## REQUIRED WORK
The goal is a clean copy of all the data below, with pictures dropped and everything else retyped exactly.

START EXERCISE DATA

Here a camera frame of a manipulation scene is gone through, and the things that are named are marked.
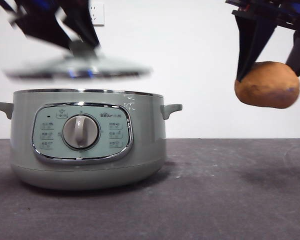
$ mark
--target white wall
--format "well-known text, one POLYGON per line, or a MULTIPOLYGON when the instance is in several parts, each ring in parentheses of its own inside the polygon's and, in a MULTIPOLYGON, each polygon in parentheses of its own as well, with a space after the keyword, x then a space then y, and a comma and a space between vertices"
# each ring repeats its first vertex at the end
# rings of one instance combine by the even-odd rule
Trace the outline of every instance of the white wall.
MULTIPOLYGON (((12 29, 0 9, 0 101, 34 88, 96 88, 162 94, 166 104, 184 110, 166 121, 168 138, 300 138, 300 97, 288 109, 240 103, 234 93, 239 33, 224 0, 104 0, 105 26, 97 27, 103 52, 152 66, 139 80, 24 83, 2 69, 61 57, 65 51, 26 39, 12 29)), ((278 27, 259 61, 285 62, 293 31, 278 27)), ((0 138, 9 138, 10 121, 0 112, 0 138)))

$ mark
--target potato
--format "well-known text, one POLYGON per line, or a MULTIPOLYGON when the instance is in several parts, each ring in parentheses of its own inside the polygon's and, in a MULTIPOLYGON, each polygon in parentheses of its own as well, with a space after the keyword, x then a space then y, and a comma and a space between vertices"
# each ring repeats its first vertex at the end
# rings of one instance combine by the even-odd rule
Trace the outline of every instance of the potato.
POLYGON ((255 63, 251 71, 234 84, 238 99, 248 105, 285 109, 300 93, 300 81, 286 64, 266 61, 255 63))

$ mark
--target pot handle
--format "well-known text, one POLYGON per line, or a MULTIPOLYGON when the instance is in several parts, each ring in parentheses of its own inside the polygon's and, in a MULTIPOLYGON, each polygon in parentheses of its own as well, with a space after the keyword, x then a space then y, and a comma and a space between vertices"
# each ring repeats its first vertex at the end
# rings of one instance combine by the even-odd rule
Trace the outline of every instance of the pot handle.
POLYGON ((8 102, 0 102, 0 111, 6 114, 6 117, 11 120, 14 111, 14 104, 8 102))
POLYGON ((164 120, 169 119, 170 114, 181 111, 183 108, 182 104, 170 104, 170 105, 162 105, 161 113, 164 120))

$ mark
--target glass lid
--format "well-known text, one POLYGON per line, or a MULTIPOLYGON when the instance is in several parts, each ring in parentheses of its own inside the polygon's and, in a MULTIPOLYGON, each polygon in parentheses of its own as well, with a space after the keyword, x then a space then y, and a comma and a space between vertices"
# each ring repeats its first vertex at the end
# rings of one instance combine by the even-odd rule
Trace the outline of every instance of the glass lid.
POLYGON ((71 46, 72 55, 43 64, 6 71, 10 78, 51 79, 51 78, 114 78, 148 74, 149 67, 125 59, 97 54, 83 42, 71 46))

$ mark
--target metal rim
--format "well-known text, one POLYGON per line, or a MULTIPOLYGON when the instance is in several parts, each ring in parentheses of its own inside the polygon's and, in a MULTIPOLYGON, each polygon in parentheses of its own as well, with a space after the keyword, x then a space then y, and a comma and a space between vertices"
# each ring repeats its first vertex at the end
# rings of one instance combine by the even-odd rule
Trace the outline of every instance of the metal rim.
POLYGON ((74 88, 46 88, 46 89, 27 89, 15 91, 14 94, 25 93, 105 93, 105 94, 129 94, 164 98, 164 96, 155 93, 124 90, 106 90, 106 89, 74 89, 74 88))

END EXERCISE DATA

## ANSWER SPACE
Here a camera frame of a manipulation scene is gone through, and the things that are named are marked.
$ mark
--target white wall
--format "well-known text, one POLYGON per line, or a MULTIPOLYGON when the instance is in several parts, each ring in parentheses of its own inside the polygon's and, in a MULTIPOLYGON, each polygon in parentheses of its own as well, with a space after the keyword, x then a space then y, and a comma and a space between vertices"
# each ring repeats its first vertex at the end
# rings of one instance combine by the even-odd rule
Trace the outline of every instance of the white wall.
MULTIPOLYGON (((12 29, 0 9, 0 101, 34 88, 96 88, 162 94, 166 104, 184 110, 166 121, 168 138, 300 138, 300 97, 288 109, 240 103, 234 93, 239 33, 224 0, 104 0, 105 26, 97 27, 103 52, 152 66, 139 80, 24 83, 2 69, 61 57, 65 51, 26 39, 12 29)), ((278 27, 259 61, 285 62, 293 31, 278 27)), ((0 138, 9 138, 10 121, 0 112, 0 138)))

$ mark
--target potato
--format "well-known text, one POLYGON per line, or a MULTIPOLYGON when the instance is in several parts, each ring in parentheses of its own inside the polygon's and, in a MULTIPOLYGON, each polygon in parentheses of its own as well, with a space after the keyword, x then a space then y, and a comma and a space between vertices"
# each ring repeats its first vertex at the end
# rings of one instance combine by the even-odd rule
Trace the outline of every instance of the potato.
POLYGON ((255 63, 251 71, 234 84, 238 99, 248 105, 285 109, 300 93, 300 81, 286 64, 266 61, 255 63))

$ mark
--target pot handle
--format "well-known text, one POLYGON per line, or a MULTIPOLYGON when the instance is in several parts, each ring in parentheses of its own inside the polygon's and, in a MULTIPOLYGON, each polygon in parentheses of its own as well, with a space after the keyword, x then a space then y, and a comma and a space between vertices"
# each ring repeats its first vertex at the end
# rings of one instance combine by the even-odd rule
Trace the outline of every instance of the pot handle.
POLYGON ((8 102, 0 102, 0 111, 6 114, 6 117, 11 120, 14 111, 14 104, 8 102))
POLYGON ((164 120, 169 119, 170 114, 181 111, 183 108, 182 104, 170 104, 170 105, 162 105, 161 113, 164 120))

$ mark
--target glass lid
--format "well-known text, one POLYGON per line, or a MULTIPOLYGON when the instance is in several parts, each ring in parentheses of its own inside the polygon's and, in a MULTIPOLYGON, each polygon in parentheses of its own as well, with a space after the keyword, x then a space then y, and a comma and a space between vertices"
# each ring repeats its first vertex at the end
# rings of one instance combine by the even-odd rule
Trace the outline of every instance of the glass lid.
POLYGON ((71 46, 72 55, 43 64, 6 71, 10 78, 51 79, 51 78, 114 78, 148 74, 149 67, 125 59, 97 54, 83 42, 71 46))

$ mark
--target metal rim
--format "well-known text, one POLYGON per line, or a MULTIPOLYGON when the instance is in several parts, each ring in parentheses of its own inside the polygon's and, in a MULTIPOLYGON, each polygon in parentheses of its own as well, with a space after the keyword, x then a space then y, and a comma and a space between vertices"
# each ring repeats its first vertex at the end
# rings of one instance combine by the even-odd rule
Trace the outline of every instance of the metal rim.
POLYGON ((74 88, 46 88, 46 89, 27 89, 15 91, 14 94, 25 93, 105 93, 105 94, 129 94, 164 98, 164 96, 155 93, 124 90, 106 90, 106 89, 74 89, 74 88))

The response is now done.